Search code examples
pythonseleniumweb-scrapingaccess-denieddata-extraction

Access denied while scraping a website with selenium in Python


Hi I'm trying to extract information from Macy's website, specifically from this category = 'https://www.macys.com/shop/featured/women-handbags'. But when I access a particular item page I get a blank page with the following message:

Access Denied You don't have permission to access "any of the items links listed on the above category link" on this server. Reference #18.14d6f7bd.1526927300.12232a22

I've also tried changing the user agent with chrome options but it didn't work.

This is my code:

import sys
reload(sys)
sys.setdefaultencoding('utf8')
from selenium import webdriver 
from selenium.webdriver.support.ui import WebDriverWait
from selenium.webdriver.support import expected_conditions as EC
from selenium.webdriver.common.by import By
from selenium.common.exceptions import TimeoutException

url = 'https://www.macys.com/shop/featured/women-handbags'

def init_selenium():
    global driver
    driver = webdriver.Chrome("/Users/rodrigopeniche/Downloads/chromedriver")
    driver.get(url)

def find_page_items():
    items_elements = driver.find_elements_by_css_selector('li.productThumbnailItem')
    for index, element in enumerate(items_elements):
    items_elements = driver.find_elements_by_css_selector('li.productThumbnailItem')
    item_link = items_elements[index].find_element_by_tag_name('a').get_attribute('href')
    driver.get(item_link)
    driver.back()


init_selenium()
find_page_items()

Any idea what's going on and what can I do to fix it?


Solution

  • It's not a selenium oriented solution (all through) but it works. You can give it a try.

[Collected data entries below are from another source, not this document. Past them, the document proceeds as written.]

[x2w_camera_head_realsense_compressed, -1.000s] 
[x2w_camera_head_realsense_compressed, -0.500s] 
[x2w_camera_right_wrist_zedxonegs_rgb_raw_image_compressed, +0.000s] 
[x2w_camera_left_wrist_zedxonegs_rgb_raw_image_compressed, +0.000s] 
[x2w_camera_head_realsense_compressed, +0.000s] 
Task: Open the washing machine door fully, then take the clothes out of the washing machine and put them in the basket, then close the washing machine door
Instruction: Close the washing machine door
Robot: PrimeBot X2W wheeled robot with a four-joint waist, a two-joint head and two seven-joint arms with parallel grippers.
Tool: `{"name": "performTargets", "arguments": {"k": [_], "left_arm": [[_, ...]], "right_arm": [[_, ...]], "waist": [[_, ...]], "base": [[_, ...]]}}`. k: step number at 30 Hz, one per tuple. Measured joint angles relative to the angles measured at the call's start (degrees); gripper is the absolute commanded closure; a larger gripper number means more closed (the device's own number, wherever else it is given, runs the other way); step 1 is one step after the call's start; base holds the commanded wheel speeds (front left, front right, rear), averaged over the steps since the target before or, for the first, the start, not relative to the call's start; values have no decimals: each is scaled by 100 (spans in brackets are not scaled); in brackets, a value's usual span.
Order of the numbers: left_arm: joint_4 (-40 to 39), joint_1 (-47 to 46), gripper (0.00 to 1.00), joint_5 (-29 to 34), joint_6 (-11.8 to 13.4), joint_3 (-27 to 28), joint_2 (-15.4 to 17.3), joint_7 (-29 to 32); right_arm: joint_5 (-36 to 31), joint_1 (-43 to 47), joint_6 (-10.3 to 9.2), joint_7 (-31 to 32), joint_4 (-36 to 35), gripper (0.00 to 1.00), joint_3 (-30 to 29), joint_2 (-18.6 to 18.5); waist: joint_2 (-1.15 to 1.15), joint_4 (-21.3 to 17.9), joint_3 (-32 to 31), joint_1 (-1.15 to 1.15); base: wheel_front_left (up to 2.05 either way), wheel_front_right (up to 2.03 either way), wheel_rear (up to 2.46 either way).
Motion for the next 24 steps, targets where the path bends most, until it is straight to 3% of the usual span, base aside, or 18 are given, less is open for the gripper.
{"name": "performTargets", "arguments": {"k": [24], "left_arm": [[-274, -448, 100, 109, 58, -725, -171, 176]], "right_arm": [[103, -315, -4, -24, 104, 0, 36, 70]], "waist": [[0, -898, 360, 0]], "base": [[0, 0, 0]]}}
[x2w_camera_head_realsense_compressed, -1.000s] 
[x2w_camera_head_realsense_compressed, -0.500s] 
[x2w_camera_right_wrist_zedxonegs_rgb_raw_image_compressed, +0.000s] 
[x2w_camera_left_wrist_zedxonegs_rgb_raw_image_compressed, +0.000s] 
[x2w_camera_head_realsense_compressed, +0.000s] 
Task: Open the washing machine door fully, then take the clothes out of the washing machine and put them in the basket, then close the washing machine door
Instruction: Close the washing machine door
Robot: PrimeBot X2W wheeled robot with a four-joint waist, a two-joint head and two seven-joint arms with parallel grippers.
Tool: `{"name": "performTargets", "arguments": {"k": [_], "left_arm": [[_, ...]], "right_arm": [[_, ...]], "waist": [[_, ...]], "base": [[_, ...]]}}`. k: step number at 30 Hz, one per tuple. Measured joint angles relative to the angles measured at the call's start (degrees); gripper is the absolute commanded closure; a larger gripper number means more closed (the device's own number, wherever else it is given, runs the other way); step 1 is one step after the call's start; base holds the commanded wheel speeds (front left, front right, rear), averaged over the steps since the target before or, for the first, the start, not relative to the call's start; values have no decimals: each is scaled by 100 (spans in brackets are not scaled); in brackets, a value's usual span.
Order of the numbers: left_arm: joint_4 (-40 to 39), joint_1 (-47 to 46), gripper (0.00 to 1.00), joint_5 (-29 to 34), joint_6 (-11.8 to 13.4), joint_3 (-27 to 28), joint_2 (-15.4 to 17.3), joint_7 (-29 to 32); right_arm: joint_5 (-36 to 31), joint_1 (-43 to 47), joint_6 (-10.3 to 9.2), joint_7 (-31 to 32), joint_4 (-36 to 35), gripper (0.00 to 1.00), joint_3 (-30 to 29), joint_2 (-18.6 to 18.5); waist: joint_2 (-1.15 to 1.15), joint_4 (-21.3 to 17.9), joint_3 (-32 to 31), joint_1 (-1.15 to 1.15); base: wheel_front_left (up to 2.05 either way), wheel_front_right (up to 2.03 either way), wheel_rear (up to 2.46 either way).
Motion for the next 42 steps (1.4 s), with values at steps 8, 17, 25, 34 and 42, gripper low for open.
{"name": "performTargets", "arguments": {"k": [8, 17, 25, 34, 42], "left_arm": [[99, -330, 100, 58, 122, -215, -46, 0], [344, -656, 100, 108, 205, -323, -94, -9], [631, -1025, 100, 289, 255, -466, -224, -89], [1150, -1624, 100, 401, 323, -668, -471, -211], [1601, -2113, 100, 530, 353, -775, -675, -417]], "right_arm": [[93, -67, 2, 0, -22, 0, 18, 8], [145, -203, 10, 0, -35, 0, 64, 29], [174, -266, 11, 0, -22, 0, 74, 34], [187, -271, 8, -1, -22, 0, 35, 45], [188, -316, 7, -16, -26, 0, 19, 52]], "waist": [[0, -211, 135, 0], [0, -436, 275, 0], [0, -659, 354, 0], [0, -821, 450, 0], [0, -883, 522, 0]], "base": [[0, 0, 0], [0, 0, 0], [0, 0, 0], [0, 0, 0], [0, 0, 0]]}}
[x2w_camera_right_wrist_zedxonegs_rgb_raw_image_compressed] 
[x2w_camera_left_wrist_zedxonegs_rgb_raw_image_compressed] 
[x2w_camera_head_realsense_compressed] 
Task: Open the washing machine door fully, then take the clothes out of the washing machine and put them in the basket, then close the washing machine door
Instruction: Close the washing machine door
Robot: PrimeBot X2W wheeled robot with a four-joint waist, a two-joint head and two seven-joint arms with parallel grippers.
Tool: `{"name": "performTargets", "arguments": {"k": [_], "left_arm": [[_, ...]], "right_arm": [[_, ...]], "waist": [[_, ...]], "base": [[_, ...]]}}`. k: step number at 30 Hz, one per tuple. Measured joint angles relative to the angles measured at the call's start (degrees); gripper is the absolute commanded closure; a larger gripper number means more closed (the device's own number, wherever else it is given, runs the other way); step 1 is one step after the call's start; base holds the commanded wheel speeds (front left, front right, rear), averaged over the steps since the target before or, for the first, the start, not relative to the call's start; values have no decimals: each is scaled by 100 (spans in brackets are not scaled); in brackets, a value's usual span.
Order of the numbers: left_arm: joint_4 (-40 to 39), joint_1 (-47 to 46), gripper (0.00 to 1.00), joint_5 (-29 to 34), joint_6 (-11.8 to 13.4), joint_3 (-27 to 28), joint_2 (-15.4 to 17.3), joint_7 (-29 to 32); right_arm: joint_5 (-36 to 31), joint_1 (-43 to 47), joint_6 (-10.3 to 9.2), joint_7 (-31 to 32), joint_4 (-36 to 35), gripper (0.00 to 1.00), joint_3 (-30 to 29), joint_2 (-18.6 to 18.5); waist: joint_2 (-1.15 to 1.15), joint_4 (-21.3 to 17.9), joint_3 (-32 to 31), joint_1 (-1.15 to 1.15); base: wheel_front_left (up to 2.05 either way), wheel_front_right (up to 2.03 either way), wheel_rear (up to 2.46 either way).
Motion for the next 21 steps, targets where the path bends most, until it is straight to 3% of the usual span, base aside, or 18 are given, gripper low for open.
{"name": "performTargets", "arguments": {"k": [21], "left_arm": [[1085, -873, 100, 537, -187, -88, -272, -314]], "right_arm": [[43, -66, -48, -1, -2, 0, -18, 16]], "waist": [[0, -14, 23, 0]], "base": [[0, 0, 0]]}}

    from selenium import webdriver 
    import requests
    from bs4 import BeautifulSoup
    
    url = 'https://www.macys.com/shop/featured/women-handbags'
    
    def find_page_items(driver,link):
        driver.get(link)
        item_link = [item.find_element_by_tag_name('a').get_attribute('href') for item in driver.find_elements_by_css_selector('li.productThumbnailItem')]
        for newlink in item_link:
            res = requests.get(newlink,headers={"User-Agent":"Mozilla/5.0"})
            soup = BeautifulSoup(res.text,"lxml")
            name = soup.select_one("h1[itemprop='name']").text.strip()
            print(name)
    
    if __name__ == '__main__':
        driver = webdriver.Chrome()
        try:
            find_page_items(driver,url)
        finally:
            driver.quit()
    

    Output:

    Mercer Medium Bonded-Leather Crossbody
    Mercer Large Tote
    Nolita Medium Satchel
    Voyager Medium Multifunction Top-Zip Tote
    Mercer Medium Crossbody
    Kelsey Large Crossbody
    Medium Mercer Gallery
    Mercer Large Center Tote
    Signature Raven Large Tote
    

    However, If you stick to selenium then you need to create new instance of it everytime you browse a new url or may be a better option is to clear the cache.